To analyze an application you run the migration-analysis
script, passing it the path of the application archive that you want to
be analyzed. For example:
>
migration-analysis.sh /path/to/my-app.ear
This will perform an analysis of my-app.ear
, producing
a migration report in the current working directory. The report will be
in HTML. The report is written into a directory with the same name as the
archive that we analyzed. For example if you analyzed
my-app.ear
, the report will be written into a directory
named my-app.ear
.
A number of different options may be passed to
migration-analysis
, allowing you to customize its
behaviour:
Table 2.1. Command line options
Option | Description |
---|---|
-e, --exclude | A path within the input that should be excluded from the analysis. Supports Ant-style path patterns. This option can be specified mutiple times. |
-o | The path of the output directory to which the analysis reports will be written. If not specified, the reports are written to the current working directory. |
-t | Allows you to specify the the type of report to create. Defaults to html which is currently the only supported report type. |
Spring Migration Analyzer can analyze multiple archives at the same time. To analyze multiple archives you provide an input path that points to a directory containing all of the archives that you want to be analyzed.

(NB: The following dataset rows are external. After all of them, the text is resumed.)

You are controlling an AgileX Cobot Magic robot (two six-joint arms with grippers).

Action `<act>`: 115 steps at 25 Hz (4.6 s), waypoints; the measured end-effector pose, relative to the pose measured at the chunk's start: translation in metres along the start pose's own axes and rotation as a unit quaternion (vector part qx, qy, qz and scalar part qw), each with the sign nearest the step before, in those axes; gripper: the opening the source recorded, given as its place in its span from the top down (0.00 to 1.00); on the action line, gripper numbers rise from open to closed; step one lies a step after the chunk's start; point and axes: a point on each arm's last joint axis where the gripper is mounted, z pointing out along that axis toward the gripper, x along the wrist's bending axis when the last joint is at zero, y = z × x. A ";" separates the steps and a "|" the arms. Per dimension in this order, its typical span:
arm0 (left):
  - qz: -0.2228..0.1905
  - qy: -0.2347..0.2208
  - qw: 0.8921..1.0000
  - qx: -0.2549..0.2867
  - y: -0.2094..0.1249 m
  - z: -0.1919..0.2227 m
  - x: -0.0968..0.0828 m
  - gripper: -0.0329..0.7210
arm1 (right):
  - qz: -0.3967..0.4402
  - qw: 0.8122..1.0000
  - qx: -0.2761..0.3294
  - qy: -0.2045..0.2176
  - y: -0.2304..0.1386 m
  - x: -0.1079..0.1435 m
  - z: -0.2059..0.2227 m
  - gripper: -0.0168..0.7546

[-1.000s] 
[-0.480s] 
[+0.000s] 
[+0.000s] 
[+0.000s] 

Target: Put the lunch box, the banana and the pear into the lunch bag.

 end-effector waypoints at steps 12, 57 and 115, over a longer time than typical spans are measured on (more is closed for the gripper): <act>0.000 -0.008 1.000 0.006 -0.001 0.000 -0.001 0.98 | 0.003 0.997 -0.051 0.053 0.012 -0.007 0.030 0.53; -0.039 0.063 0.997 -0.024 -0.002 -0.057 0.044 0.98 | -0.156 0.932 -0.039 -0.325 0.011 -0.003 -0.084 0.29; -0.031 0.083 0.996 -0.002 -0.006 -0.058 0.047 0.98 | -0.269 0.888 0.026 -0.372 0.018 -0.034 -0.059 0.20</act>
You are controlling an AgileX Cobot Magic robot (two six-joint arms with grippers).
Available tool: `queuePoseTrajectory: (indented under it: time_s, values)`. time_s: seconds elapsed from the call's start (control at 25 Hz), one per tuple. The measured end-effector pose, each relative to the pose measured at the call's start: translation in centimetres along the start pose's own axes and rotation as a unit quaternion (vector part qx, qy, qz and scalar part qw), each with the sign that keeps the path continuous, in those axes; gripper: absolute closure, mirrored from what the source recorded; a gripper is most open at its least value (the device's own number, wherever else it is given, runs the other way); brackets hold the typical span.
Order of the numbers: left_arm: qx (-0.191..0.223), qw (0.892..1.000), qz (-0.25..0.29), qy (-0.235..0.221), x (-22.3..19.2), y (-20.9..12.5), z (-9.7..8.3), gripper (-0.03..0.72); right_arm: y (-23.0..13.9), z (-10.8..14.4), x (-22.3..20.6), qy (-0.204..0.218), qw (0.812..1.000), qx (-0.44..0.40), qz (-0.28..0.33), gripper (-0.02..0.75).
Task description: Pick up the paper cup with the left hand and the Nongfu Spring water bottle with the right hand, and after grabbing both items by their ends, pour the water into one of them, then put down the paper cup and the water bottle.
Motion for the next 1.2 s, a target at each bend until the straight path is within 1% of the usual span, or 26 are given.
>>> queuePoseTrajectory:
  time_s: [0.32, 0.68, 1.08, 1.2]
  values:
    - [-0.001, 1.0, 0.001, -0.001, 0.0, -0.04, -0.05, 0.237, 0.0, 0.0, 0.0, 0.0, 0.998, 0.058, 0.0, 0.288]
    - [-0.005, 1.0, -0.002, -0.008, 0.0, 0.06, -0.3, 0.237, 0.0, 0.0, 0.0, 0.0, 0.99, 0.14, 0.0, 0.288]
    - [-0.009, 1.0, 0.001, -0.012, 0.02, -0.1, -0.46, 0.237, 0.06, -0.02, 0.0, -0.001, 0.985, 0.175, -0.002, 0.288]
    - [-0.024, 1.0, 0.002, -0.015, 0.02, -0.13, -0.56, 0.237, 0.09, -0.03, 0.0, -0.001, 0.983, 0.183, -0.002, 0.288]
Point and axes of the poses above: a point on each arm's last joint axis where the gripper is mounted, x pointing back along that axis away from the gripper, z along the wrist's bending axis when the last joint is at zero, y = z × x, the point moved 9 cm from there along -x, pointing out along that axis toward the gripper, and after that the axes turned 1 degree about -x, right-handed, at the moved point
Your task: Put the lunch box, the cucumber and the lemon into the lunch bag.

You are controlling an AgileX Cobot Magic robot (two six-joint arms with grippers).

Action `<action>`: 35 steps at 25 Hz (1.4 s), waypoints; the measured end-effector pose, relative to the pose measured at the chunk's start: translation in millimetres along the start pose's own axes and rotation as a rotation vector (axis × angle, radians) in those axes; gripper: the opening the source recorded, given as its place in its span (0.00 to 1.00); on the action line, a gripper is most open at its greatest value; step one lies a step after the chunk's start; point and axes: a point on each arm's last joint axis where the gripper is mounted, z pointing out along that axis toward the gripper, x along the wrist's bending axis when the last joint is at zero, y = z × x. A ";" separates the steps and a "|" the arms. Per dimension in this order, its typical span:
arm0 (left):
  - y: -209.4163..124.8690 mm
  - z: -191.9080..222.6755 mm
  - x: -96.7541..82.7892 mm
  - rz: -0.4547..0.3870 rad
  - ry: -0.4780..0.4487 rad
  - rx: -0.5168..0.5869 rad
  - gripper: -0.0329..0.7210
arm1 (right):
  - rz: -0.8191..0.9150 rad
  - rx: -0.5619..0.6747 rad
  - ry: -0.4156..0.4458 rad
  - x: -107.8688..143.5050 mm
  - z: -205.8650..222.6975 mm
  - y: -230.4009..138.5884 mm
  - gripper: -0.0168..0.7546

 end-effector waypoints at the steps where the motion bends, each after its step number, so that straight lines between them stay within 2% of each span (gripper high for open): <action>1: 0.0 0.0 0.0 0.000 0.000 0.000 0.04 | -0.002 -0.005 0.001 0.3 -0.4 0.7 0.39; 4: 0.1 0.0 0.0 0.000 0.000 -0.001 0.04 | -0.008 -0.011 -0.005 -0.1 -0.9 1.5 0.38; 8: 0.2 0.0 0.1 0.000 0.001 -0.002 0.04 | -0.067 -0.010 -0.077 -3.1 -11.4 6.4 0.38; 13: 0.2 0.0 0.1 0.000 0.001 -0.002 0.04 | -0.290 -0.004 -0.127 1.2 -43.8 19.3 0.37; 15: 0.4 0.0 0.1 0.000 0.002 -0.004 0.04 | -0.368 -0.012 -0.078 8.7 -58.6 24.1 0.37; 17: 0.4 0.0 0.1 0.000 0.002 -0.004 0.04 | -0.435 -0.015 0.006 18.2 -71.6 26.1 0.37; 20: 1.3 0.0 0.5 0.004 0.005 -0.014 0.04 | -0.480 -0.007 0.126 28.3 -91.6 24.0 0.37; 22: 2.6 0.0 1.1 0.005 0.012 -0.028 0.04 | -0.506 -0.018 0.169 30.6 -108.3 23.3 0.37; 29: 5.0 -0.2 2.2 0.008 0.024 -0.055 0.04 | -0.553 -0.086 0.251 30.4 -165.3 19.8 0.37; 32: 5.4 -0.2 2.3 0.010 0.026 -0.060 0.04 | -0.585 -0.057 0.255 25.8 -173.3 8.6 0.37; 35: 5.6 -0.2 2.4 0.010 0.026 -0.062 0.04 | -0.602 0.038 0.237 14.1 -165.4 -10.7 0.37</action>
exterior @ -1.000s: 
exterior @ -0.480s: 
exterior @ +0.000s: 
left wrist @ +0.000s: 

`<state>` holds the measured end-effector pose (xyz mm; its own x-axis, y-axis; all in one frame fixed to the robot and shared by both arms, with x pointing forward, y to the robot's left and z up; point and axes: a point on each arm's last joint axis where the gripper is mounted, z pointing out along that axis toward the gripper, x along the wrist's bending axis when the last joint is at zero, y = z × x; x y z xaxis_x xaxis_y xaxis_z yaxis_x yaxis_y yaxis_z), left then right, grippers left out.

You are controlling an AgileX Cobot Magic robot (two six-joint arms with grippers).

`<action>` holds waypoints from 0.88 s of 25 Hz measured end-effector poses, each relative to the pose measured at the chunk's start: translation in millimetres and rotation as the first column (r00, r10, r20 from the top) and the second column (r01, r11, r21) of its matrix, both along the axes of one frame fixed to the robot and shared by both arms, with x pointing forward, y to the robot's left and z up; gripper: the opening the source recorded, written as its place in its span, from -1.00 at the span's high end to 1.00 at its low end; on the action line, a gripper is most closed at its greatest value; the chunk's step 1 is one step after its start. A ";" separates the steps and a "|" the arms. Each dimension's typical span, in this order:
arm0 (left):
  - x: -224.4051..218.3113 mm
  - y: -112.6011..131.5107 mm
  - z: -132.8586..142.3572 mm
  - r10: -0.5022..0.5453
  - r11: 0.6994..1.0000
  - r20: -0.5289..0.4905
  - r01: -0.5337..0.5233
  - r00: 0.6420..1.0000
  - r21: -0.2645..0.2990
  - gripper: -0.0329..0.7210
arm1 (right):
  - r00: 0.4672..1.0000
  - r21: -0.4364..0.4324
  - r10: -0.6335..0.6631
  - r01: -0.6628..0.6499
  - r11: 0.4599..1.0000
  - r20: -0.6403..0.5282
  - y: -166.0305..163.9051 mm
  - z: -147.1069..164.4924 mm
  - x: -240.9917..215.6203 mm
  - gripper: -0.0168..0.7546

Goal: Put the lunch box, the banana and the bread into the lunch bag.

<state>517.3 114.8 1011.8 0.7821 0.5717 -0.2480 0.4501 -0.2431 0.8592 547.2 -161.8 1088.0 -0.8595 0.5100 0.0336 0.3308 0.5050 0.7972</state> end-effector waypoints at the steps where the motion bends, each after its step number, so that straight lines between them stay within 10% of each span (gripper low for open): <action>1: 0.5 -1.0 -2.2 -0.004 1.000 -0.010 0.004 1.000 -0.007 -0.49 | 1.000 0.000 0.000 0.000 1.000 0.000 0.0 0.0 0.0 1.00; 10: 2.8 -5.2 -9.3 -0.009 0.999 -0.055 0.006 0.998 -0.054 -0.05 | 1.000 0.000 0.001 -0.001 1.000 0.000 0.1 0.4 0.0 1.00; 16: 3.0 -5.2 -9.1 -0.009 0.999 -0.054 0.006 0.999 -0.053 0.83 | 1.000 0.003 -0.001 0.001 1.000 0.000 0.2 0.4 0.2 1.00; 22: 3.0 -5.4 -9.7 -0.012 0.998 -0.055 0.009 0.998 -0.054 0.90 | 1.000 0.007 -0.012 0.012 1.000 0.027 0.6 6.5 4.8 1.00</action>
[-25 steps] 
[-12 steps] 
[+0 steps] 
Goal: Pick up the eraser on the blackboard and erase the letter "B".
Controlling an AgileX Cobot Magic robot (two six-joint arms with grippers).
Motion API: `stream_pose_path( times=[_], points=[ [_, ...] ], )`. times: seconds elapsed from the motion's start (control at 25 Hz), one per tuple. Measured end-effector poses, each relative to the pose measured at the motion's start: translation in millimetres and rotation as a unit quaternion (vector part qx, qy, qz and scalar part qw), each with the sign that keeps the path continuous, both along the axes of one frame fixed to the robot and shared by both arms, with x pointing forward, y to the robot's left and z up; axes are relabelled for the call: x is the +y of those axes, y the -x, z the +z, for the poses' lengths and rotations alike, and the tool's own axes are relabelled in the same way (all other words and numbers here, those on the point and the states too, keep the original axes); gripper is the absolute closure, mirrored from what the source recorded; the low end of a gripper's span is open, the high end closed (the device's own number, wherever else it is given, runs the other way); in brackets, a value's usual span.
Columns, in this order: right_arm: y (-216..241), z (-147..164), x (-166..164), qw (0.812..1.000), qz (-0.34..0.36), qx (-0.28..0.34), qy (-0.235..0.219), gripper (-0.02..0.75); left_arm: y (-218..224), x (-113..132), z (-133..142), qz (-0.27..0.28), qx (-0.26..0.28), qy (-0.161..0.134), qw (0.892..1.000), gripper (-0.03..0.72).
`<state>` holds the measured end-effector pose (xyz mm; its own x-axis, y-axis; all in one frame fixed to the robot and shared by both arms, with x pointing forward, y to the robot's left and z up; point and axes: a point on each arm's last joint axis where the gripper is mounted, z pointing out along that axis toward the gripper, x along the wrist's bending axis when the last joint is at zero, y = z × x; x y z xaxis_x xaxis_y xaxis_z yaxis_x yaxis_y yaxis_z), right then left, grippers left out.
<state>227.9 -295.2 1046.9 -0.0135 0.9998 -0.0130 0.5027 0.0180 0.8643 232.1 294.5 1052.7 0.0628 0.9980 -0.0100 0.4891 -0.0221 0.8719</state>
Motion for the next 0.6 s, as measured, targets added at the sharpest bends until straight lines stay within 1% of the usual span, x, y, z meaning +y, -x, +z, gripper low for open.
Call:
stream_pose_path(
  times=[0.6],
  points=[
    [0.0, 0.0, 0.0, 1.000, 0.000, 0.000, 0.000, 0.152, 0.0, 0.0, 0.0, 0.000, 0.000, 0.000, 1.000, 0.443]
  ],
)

When Spring Migration Analyzer analyzes multiple archives it produces a
separate report for each archive that it analyzes. Each report is written into
a directory with the same name as its corresponding archive. For example, with
three applications in a directory named apps
:
apps/ one.ear two.ear three.ear
Running Spring Migration Analyzer with the following options:
>
migration-analysis apps -o reports
Will produce the following set of reports, each in its own directory:
reports/ one.ear/ index.html ... two.ear/ index.html ... three.ear/ index.html ...
An HTML migration analysis report can be viewed by opening its
index.html
file in any modern web browser.
As shown in the image above, the report is divided into three main sections. Sections one and two are used for navigation and the third section is used to show the report's content. Section one lists the different categories that the report's information falls into. Clicking on a category will show details of that category's analysis. Section two lists all of the files in the application that the report contains information for. Clicking on a file will show all of the analysis for that file.
When the report is first viewed, or by clicking on
Summary
in the top-left navigation section, a summary
of the report is shown. Reading the summary should help you to get a feel
for the effort involved in migrating the application. It provides a
high-level description of the application and provides some guidance on how
it can be migrated to Spring. Where applicable, the guidance provides links
to the relevant sections of the Spring reference documentation to help you get
started.
If you're interested in more details about the information in the report, you can use the links in the summary text or on the left-hand side. For example, you may want to look at a particular class to see how extensive its use of a Java EE API is, or you may want to find out more about the application's use of programmatic transaction management.
For detailed information about everything that Spring Migration Analyzer can detect, please refer to the chapter entitled "What is detected".